Given the discrete signal $h(n)=r^n\frac{\sin{[(n+1)\theta]}}{\sin{\theta}}$ if $n \geq 0$ and $h(n)=0$ otherwise, find the $Z$ transform of $h(n)$.
What I did:
We know that $H(z)=\sum_{n=0}^{\infty}h(n)z^{-n}=\sum_{n=0}^{\infty}r^n\frac{\sin{[(n+1)\theta]}}{\sin{\theta}}z^{-n}$ which is equal to
\begin{equation*} \frac{1}{\sin \theta}\sum_{n=0}^{\infty}r^n[\sin{(n\theta)}\cos \theta+\cos{(n\theta)}\sin \theta]z^{-n}=\cot \theta\sum_{n=0}^{\infty}r^n \sin(n\theta)z^{-n}+\sum_{n=0}^{\infty}r^n\cos(n\theta)z^{-n} \end{equation*}
and now I am stuck and don't know how to continue. We wish it was some sort of geometric series in the sum, so we will know a closed form for it, but sadly the $\sin(n\theta)$ and $\cos(n\theta)$ ruin it for us.
How do we continue?
The fastest way to find the Z-transform of $h(n)=r^n\frac{\sin{[(n+1)\theta]}}{\sin{\theta}}$ is to utilize the Chebyshev polynomials of the second kind.

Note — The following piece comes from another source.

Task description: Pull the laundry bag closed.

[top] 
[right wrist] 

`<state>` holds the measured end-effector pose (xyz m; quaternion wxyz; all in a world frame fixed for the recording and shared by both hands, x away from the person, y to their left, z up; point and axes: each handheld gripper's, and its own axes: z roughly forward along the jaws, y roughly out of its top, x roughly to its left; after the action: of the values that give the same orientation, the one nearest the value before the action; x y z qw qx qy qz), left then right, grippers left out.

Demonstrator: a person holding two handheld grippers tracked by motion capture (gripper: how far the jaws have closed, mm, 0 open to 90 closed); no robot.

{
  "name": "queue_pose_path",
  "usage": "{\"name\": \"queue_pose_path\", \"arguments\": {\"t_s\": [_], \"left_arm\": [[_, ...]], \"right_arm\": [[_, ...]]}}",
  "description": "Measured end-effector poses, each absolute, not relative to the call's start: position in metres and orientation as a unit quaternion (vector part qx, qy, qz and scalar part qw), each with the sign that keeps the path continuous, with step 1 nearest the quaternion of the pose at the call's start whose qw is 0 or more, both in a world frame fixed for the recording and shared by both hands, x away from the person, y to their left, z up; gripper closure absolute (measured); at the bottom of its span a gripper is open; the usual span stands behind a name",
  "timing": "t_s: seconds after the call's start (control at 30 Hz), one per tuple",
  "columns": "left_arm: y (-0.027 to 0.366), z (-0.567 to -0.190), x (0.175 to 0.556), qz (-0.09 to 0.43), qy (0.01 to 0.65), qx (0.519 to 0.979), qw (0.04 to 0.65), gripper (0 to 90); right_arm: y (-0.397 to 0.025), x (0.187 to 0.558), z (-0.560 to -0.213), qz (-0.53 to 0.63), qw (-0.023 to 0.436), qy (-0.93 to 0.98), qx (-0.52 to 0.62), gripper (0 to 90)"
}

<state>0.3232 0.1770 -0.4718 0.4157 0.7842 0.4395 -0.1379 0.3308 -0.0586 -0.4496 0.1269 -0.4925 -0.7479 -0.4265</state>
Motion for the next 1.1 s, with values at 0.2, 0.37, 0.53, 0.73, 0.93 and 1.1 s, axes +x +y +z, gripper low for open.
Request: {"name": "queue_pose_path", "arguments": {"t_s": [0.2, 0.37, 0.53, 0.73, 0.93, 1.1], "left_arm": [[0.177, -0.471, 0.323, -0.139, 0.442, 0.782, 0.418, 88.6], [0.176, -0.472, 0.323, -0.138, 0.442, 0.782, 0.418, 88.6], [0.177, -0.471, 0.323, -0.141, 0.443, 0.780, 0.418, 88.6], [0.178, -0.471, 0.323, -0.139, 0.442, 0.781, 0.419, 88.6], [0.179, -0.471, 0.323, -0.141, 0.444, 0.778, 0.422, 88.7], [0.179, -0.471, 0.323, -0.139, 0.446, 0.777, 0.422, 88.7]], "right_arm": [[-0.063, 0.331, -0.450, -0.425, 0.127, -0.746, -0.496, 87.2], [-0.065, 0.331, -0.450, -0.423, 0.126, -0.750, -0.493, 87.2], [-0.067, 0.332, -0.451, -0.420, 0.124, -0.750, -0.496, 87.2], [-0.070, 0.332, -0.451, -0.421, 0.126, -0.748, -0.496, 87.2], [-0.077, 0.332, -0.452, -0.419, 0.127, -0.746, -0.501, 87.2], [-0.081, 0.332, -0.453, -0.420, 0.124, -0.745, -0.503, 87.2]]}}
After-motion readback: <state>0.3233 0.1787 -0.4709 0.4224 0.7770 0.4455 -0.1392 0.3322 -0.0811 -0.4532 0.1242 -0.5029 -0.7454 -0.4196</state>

These polynomials are given as \begin{align} U_{n}(\cos \theta) = \frac{\sin(n+1)\theta}{\sin \theta} \end{align} with the generating function \begin{align} \sum_{n=0}^{\infty} U_{n}(\cos \theta) \, t^{n} = \frac{1}{1 - 2 \cos\theta \, t + t^{2}}. \end{align} From these components the desired Z-transform is given by \begin{align} \mathcal{Z}\{h(n)\} &= \sum_{n=0}^{\infty} \frac{\sin(n+1)\theta}{\sin\theta} \, \left(\frac{r}{z}\right)^{n} = \frac{z^{2}}{z^{2} - 2 \cos\theta \, r z + r^{2}}. \end{align}
As to the question of the problem proposed consider the series $$S_{1} = \sum_{n=0}^{\infty}r^n\cos(n\theta)z^{-n}.$$ The evaluation is as follows. \begin{align} S_{1} &= \sum_{n=0}^{\infty}r^n\cos(n\theta)z^{-n} \\ &= \frac{1}{2} \, \sum_{n=0}^{\infty} \left( e^{i n \theta} + e^{- i n \theta} \right) \, \left(\frac{r}{z}\right)^{n} \\\ &= \frac{1}{2} \, \left[ \sum_{n=0}^{\infty} \left(\frac{e^{i\theta} r}{z}\right)^{n} + \sum_{n=0}^{\infty} \left(\frac{e^{-i\theta} r}{z}\right)^{n} \right] \\ &= \frac{1}{2} \left[ \frac{z}{z - e^{i\theta} r} + \frac{z}{z - e^{-i\theta} r} \right] \\ &= \frac{z^{2} - r z \, \cos\theta}{z^{2} - 2 r z \, \cos\theta + r^{2}}. \end{align} The sine series follows the same pattern and the resulting Z-transform is identical to the one presented above.